=== Stored data ===

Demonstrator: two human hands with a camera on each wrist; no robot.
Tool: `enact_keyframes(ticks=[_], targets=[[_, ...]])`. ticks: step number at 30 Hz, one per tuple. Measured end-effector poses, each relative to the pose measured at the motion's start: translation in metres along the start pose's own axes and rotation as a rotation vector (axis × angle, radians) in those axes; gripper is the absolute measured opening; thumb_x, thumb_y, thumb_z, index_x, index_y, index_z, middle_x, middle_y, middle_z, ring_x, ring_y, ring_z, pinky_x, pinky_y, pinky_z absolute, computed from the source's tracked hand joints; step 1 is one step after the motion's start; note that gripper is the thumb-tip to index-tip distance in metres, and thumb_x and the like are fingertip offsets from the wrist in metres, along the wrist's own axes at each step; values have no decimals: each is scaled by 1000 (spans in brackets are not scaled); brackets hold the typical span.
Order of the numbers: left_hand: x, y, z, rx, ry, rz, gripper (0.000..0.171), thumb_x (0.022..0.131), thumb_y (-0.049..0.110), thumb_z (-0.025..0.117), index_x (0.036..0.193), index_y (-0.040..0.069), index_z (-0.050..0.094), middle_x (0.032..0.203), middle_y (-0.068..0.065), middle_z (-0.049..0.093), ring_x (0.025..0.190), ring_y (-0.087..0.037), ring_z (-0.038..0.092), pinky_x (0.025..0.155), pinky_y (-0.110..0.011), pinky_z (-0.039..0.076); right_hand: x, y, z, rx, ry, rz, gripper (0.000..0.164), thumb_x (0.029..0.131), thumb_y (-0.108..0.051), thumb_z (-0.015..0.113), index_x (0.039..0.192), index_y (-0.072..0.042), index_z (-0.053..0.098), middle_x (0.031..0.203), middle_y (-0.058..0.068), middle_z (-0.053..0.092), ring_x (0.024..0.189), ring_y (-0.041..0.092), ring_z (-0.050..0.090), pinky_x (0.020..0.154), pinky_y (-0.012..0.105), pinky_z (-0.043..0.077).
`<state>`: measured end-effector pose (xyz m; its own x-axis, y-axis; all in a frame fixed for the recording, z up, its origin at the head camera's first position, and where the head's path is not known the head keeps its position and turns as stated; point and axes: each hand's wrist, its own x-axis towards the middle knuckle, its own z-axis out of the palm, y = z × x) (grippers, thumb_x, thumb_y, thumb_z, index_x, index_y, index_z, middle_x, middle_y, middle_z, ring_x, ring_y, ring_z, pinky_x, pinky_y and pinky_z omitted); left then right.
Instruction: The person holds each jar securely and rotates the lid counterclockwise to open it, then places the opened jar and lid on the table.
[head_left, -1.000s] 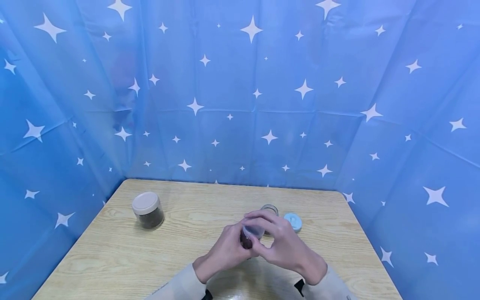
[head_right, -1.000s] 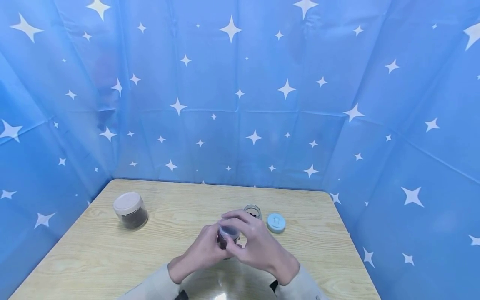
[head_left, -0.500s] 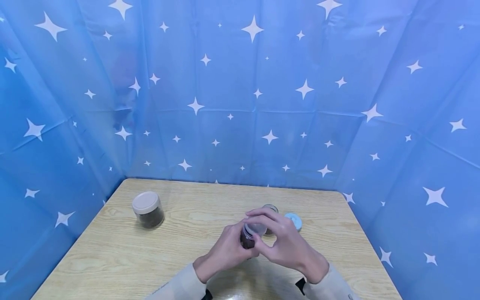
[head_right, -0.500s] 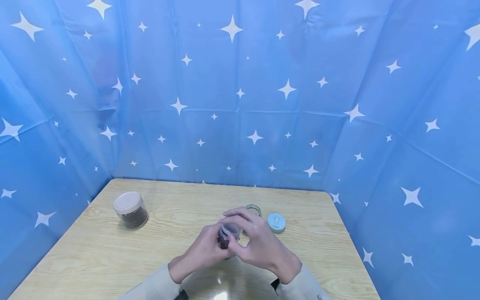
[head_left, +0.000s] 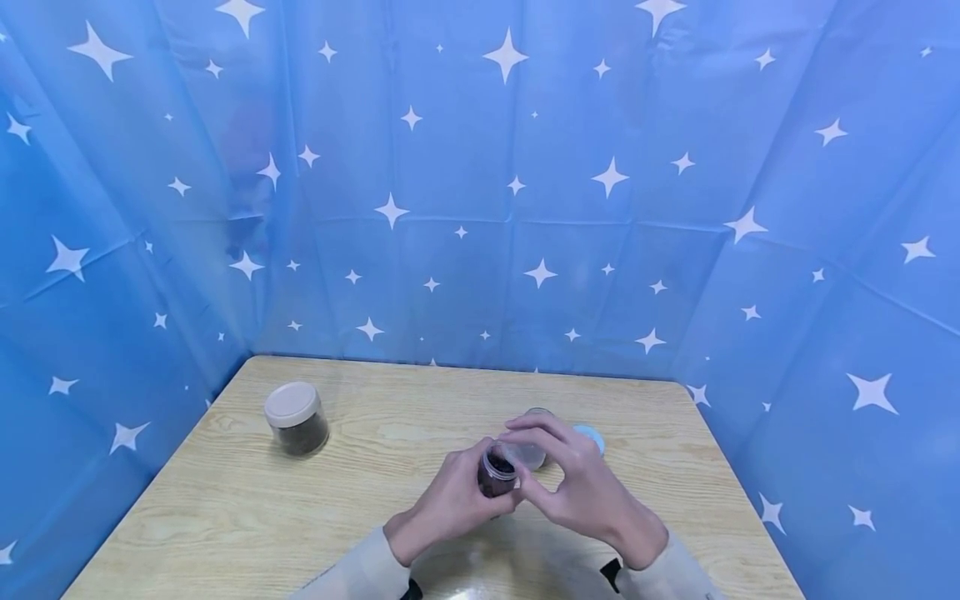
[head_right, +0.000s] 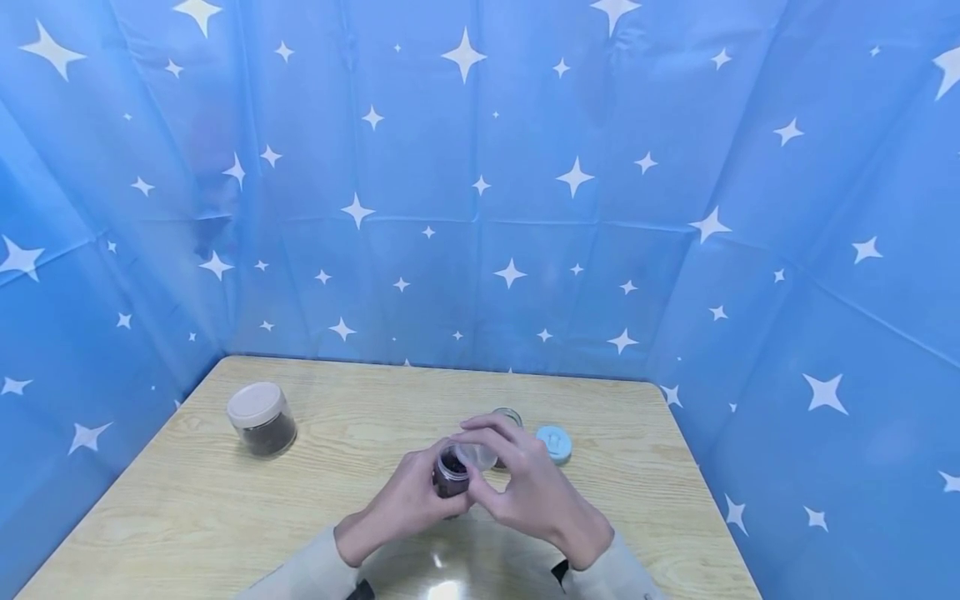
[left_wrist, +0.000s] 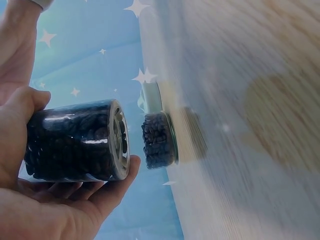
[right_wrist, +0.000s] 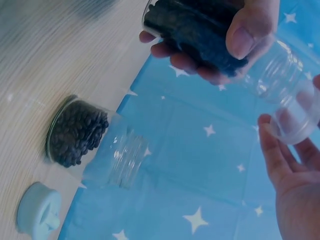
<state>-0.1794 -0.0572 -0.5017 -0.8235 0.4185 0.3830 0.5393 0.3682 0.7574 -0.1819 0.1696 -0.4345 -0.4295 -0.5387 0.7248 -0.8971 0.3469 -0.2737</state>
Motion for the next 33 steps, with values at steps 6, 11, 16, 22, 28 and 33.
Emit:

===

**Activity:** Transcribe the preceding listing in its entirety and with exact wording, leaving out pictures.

**Response area:**
Demonstrator: two human hands with a camera on each wrist; no robot.
Tool: `enact_keyframes(ticks=[_], targets=[[_, ...]])`. ticks: step number at 30 Hz, one per tuple. Measured end-effector poses, each relative to the pose measured at the motion's start: translation in metres along the start pose's own axes and rotation as a rotation vector (axis × angle, radians) in those axes; gripper is the absolute measured opening; thumb_x, thumb_y, thumb_z, index_x, index_y, index_z, middle_x, middle_y, middle_z, ring_x, ring_y, ring_z, pinky_x, pinky_y, pinky_z absolute, computed from the source's tracked hand joints; step 1 is one step after the motion's start; note that gripper is the thumb-tip to index-tip distance in metres, and thumb_x and the like are fingertip offsets from the wrist in metres, along the wrist's own axes at each step; values have no decimals: each is scaled by 1000 (spans in brackets are not scaled); brackets hold the typical span.
Order of the numbers: left_hand: x, y, z, rx, ry, rz, gripper (0.000..0.171), thumb_x (0.022..0.131), thumb_y (-0.049..0.110), thumb_z (-0.025..0.117), index_x (0.036..0.193), index_y (-0.040..0.069), index_z (-0.050..0.094), middle_x (0.032..0.203), middle_y (-0.068..0.065), middle_z (-0.049..0.093), ring_x (0.025..0.190), ring_y (-0.087..0.037), ring_z (-0.038..0.092), pinky_x (0.025..0.155), pinky_y (-0.110..0.011), pinky_z (-0.039..0.076); right_hand: x, y, z, rx, ry, rz, gripper (0.000..0.164), thumb_x (0.029..0.131), thumb_y (-0.108..0.051), thumb_z (-0.015..0.113), index_x (0.039..0.192), index_y (-0.072..0.042), index_z (-0.053..0.098), middle_x (0.031..0.203), middle_y (-0.058..0.068), middle_z (-0.053..0.092), ring_x (0.024..0.189), ring_y (-0.041..0.092), ring_z (-0.050..0.090), pinky_x (0.020..0.154), pinky_y (-0.012..0.105), pinky_z (-0.043..0.077).
`<state>`: measured end-effector pose (xyz m; its own x-axis, y-axis; all in a frame fixed for the recording, z up, its origin at the head camera's first position, and where the head's path is not known the head keeps its position and turns as stated; point and axes: each hand's wrist, its own x-axis towards the middle knuckle, its own z-axis out of the palm, y = z × x) (grippers, thumb_x, thumb_y, thumb_z, index_x, index_y, index_z, middle_x, middle_y, middle_z, ring_x, ring_y, ring_z, pinky_x, pinky_y and pinky_z omitted); left then right.
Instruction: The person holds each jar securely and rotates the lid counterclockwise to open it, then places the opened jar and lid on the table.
[head_left, -1.000s] 
[head_right, -1.000s] 
[head_left, -0.500s] 
[head_right, -0.500s] 
[head_left, +0.000s] 
[head_right, +0.000s] 
[left_wrist, +0.000s] 
[right_wrist, +0.000s] 
<state>-0.1794 -0.0572 -0.5017 -0.8235 0.4185 0.3830 0.5393 0.3682 0.7574 -0.1819 0.1696 -0.4345 -0.4295 -0.5387 0.7248 -0.8971 0.3469 -0.2737</state>
Motion for the next 33 steps, with values at steps 6, 11, 16, 22, 28 and 33.
Emit:

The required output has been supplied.